**What to work on**
Filter the data for lines with the word "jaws" and copy those lines.

Stored items
»»

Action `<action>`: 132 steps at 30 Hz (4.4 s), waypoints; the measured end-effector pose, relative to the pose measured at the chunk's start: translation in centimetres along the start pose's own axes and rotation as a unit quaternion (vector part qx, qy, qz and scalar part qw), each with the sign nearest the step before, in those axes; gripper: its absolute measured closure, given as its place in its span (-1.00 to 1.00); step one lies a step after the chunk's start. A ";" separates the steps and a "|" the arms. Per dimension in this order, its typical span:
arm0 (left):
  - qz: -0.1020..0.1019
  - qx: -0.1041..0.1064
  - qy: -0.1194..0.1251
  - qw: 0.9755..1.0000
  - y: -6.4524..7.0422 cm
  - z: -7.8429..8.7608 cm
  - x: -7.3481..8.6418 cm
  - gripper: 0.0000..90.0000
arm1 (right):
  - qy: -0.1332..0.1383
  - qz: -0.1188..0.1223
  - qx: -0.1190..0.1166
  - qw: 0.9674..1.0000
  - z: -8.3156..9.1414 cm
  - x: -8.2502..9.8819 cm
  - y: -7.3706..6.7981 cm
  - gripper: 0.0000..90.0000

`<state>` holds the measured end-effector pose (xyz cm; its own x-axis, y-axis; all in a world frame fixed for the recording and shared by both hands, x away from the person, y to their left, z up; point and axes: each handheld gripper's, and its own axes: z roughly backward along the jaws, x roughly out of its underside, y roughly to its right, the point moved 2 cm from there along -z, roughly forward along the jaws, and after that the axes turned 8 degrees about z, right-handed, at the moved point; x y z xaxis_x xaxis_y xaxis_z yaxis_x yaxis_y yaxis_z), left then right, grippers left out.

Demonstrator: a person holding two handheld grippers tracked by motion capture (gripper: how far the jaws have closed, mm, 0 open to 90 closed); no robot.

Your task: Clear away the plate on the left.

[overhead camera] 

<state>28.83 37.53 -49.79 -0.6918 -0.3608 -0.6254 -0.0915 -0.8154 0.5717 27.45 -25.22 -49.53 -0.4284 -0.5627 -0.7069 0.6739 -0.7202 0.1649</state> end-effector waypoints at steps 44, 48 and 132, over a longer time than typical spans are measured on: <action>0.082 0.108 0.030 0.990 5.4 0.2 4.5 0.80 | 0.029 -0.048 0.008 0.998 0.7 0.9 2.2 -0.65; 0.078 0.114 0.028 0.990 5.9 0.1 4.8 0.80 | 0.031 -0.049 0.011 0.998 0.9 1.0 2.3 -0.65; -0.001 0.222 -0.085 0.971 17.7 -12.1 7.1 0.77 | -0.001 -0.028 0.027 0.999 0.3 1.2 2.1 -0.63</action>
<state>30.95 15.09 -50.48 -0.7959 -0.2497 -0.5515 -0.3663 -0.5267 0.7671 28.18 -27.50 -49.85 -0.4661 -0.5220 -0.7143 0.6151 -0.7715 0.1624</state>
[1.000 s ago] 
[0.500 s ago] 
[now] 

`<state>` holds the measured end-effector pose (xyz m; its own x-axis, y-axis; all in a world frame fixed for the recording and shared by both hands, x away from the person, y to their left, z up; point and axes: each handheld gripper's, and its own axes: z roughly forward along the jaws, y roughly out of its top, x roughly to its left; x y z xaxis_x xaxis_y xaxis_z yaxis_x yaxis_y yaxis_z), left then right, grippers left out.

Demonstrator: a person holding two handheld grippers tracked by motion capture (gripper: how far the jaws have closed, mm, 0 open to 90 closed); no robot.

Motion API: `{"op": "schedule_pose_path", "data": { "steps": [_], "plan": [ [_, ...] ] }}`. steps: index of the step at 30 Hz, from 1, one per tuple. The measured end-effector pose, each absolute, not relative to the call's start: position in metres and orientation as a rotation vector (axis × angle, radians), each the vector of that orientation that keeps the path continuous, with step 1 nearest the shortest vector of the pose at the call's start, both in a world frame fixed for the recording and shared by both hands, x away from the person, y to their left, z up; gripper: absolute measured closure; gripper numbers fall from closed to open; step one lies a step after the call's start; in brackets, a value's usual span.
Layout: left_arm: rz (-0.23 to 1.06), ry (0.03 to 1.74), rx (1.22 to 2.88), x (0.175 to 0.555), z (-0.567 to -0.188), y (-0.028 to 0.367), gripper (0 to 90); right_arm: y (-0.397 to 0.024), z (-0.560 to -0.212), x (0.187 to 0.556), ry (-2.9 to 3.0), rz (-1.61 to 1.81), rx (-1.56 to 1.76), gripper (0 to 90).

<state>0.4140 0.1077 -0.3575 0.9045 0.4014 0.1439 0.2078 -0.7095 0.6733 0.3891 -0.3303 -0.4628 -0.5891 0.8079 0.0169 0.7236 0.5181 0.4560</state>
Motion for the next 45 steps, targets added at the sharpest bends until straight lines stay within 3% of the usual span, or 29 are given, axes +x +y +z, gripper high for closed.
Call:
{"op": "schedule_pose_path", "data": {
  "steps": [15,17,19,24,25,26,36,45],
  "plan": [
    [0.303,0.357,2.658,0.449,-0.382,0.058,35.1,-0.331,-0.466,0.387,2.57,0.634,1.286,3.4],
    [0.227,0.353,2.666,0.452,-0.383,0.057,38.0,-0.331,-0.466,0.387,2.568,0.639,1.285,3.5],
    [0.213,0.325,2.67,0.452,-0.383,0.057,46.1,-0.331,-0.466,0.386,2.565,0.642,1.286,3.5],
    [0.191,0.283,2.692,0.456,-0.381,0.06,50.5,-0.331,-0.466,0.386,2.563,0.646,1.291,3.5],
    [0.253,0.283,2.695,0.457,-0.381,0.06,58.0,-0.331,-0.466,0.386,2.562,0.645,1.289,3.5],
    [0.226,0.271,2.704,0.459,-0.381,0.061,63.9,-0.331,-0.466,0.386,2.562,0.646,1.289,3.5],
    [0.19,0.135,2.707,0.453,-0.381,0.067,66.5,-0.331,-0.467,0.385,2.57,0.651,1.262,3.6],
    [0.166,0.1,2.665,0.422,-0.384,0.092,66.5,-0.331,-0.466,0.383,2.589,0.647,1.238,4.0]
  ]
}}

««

**Task solution**
`<state>` holds the measured end-effector pose (xyz cm; its own x-axis, y-axis; all in a world frame fixed for the recording and shared by both hands, x away from the person, y to their left, z up; point and axes: each handheld gripper's, and its own axes: z roughly backward along the jaws, x roughly out of its underside, y roughly to its right, the point moved 2 cm from there along -z, roughly forward along the jaws, and after that the axes turned 8 degrees about z, right-handed, at the moved point; x y z xaxis_x xaxis_y xaxis_z yaxis_x yaxis_y yaxis_z), left then right, grippers left out.
Demonstrator: a person holding two handheld grippers tracked by motion capture (gripper: how far the jaws have closed, mm, 0 open to 90 closed); no robot.
`<state>` holds the measured end-effector pose (xyz m; its own x-axis, y-axis; all in a world frame fixed for the recording and shared by both hands, x away from the person, y to their left, z up; point and axes: each handheld gripper's, and its own axes: z roughly forward along the jaws, y roughly out of its top, x roughly to its left; x y z xaxis_x xaxis_y xaxis_z yaxis_x yaxis_y yaxis_z), left then right, grippers left out.
Demonstrator: a person holding two handheld grippers tracked by motion capture (gripper: how far the jaws have closed, mm, 0 open to 90 closed); no robot.

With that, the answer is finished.